Long-read sequencing technologies from Pacific Biosciences and Oxford Nanopore Technologies have transformed the study of transcriptomes. These methods sequence entire transcript molecules, or isoforms, providing a clearer picture of gene expression than older, short-read technologies. However, the data generated by these platforms contain errors and artifacts that can complicate analysis.
The bioinformatics tool SQANTI3 is an analysis pipeline designed for the quality control of long-read transcript data. SQANTI3 assesses the quality of each sequenced isoform by comparing it against a reference genome and its corresponding annotation. This process allows researchers to characterize transcripts, identify potential technical artifacts, and filter out low-quality data to produce a reliable representation of the transcriptome.
The SQANTI3 Quality Control Pipeline
The SQANTI3 workflow systematically evaluates each transcript isoform, beginning with the alignment of full-length transcript sequences to a reference genome. This initial mapping step determines the genomic coordinates of each transcript, including the locations of its exons and introns. This alignment places the experimental data into its genomic context for all subsequent checks.
Once mapped, SQANTI3 compares the exon-intron structures of the isoforms to a provided reference gene annotation. The software examines each splice junction—the boundaries between exons and introns—within every transcript. This comparison allows the tool to determine if a sequenced isoform matches a known transcript, represents a novel variation, or originates from an undiscovered gene.
Based on this comparison, the pipeline calculates an array of quality metrics for each isoform. These metrics describe characteristics like the integrity of splice junctions, the proximity of transcript ends to known genomic features, and the presence of technical artifacts. This information is synthesized to assign each isoform to a structural category, which guides the filtering process.

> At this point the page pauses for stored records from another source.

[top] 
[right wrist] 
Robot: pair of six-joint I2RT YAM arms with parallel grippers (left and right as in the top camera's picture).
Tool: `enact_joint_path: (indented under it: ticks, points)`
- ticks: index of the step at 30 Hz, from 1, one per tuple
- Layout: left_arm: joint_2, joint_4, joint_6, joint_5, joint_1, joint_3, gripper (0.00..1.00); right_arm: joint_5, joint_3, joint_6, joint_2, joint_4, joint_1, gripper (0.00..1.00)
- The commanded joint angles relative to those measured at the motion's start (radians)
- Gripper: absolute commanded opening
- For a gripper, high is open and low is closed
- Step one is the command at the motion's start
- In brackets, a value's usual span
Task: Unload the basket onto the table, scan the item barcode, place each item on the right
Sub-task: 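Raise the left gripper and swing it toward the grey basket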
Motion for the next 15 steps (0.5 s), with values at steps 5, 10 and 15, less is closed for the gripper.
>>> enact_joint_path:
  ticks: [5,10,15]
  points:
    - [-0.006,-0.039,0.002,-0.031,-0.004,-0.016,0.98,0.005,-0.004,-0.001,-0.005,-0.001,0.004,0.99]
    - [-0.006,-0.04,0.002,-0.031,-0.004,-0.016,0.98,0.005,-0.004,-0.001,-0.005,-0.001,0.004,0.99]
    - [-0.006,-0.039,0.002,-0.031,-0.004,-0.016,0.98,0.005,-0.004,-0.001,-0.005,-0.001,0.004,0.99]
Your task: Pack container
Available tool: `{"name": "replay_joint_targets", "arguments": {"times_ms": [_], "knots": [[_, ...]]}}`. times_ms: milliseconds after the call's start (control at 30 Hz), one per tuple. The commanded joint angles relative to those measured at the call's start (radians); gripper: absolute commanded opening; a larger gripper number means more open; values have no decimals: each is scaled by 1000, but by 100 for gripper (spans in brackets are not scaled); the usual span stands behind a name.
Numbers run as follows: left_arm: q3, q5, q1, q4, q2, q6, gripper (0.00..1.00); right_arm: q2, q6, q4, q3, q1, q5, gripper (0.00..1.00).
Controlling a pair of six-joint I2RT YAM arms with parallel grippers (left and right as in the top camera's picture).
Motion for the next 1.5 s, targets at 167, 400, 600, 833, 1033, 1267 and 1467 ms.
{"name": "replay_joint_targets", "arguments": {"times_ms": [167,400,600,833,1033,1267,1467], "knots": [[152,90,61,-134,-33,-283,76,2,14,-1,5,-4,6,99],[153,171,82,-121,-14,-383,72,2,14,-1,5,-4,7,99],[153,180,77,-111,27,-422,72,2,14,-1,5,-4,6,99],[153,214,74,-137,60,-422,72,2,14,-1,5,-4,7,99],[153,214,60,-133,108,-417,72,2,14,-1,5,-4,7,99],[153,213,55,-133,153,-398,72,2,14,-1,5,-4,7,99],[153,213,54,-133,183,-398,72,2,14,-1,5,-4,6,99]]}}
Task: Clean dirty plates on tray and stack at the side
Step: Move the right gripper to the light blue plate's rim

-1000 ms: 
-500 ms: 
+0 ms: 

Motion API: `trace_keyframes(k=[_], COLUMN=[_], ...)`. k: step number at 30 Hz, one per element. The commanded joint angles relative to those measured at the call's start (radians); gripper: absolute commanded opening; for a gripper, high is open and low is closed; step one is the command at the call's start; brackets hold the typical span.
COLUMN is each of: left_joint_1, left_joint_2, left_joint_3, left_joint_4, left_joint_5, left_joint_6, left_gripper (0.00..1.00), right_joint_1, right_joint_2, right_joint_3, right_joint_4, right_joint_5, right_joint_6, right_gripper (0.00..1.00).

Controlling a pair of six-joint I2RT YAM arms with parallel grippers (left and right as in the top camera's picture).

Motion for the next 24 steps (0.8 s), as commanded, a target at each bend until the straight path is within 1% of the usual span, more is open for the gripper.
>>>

Required Inputs for a SQANTI3 Analysis
To perform a quality control analysis, SQANTI3 requires three primary input files.
- A file containing the transcript isoforms to be analyzed, typically in GTF or GFF3 format.
- The reference genome sequence in FASTA format, which is used as a scaffold to align the transcript isoforms.
- A reference annotation file, also in GTF or GFF3 format, which contains the known gene and transcript models for the organism.
For a more robust analysis, optional files can be included. These might include short-read sequencing data to validate splice junctions or data on transcription start sites to improve the accuracy of transcript end evaluation.
Isoform Classification and Filtering Metrics
A central feature of SQANTI3 is its classification of each transcript into a structural category based on its comparison to the reference annotation. The “Full-Splice Match” (FSM) category is for isoforms where all splice junctions perfectly match a known reference transcript. These are known isoforms successfully captured by the sequencing.
The “Incomplete-Splice Match” (ISM) category describes shorter versions of a reference transcript missing one or more exons. In contrast, “Novel In Catalog” (NIC) isoforms use known splice sites to create new combinations of exons. The “Novel Not in Catalog” (NNC) category is for isoforms that use at least one novel splice site, indicating a potentially unannotated gene or variant.
SQANTI3 also provides quality metrics to help identify artifacts. It evaluates splice junctions, flagging them as “canonical” if they use standard donor (GT) and acceptor (AG) sites or “non-canonical” if they do not. Non-canonical junctions are more likely to be artifacts, though some can be biologically real. The software also measures the distance of a transcript’s start and end sites to those of reference transcripts, which helps identify fragmented molecules.
An isoform with junctions inside a “Red Zone” is flagged for closer inspection. This term refers to regions around splice junctions where technical issues, such as template switching, can create artificial exon-intron structures. By combining these metrics, researchers can distinguish between high-confidence novel isoforms and those resulting from technical errors.
Advanced Analysis and Downstream Applications
After the initial quality control, SQANTI3 offers tools to refine the dataset for biological investigation. The `sqanti3_filter.py` script allows researchers to apply rules based on the output metrics to remove low-quality transcripts. For instance, isoforms with non-canonical splice junctions or other potential artifacts can be programmatically excluded.
The `sqanti3_rescue.py` script helps recover known transcripts that may have been filtered out due to low-quality features in the experimental data. It uses evidence from the long-read data to support the expression of a reference transcript, even if the sequenced version had imperfections. This prevents the loss of known expressed genes from the final dataset.
The curated set of high-quality isoforms serves as the foundation for many downstream analyses. This clean data is suitable for differential transcript expression studies and detailed investigations of alternative splicing. The filtered transcripts can also be used to update and improve the official gene annotation for a given species.